Directions for this task :: A line containing "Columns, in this" appears in the material below. Return exactly every line from the first through that one, and only those.
*** Begin section ***
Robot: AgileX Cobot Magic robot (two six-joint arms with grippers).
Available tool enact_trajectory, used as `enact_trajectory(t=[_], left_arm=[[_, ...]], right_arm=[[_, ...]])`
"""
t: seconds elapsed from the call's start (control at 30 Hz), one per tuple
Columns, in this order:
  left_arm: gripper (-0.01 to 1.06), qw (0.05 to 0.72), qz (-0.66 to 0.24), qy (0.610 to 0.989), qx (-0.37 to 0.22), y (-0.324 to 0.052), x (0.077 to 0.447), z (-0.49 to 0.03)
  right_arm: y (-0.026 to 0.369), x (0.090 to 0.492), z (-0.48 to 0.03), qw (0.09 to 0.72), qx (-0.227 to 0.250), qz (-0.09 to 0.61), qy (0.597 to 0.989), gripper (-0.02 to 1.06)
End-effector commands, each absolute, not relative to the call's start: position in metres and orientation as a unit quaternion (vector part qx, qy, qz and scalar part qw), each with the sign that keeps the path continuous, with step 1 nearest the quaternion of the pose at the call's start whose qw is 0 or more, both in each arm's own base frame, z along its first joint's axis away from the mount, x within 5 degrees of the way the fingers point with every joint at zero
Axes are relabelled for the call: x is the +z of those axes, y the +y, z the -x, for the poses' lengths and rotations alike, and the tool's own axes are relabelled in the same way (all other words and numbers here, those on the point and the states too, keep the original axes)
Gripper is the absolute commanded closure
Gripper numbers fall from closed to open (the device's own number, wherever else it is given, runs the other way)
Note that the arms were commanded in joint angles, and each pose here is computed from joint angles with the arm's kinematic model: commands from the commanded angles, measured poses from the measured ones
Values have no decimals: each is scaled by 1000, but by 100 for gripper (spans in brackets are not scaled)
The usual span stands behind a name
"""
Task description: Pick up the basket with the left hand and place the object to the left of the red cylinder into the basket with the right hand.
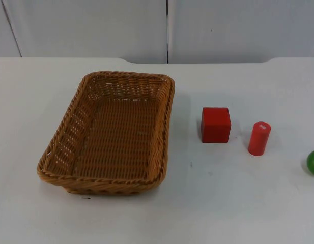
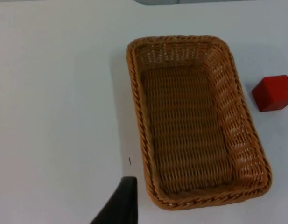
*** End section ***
Response ::
Robot: AgileX Cobot Magic robot (two six-joint arms with grippers).
Available tool enact_trajectory, used as `enact_trajectory(t=[_], left_arm=[[_, ...]], right_arm=[[_, ...]])`
"""
t: seconds elapsed from the call's start (control at 30 Hz), one per tuple
Columns, in this order:

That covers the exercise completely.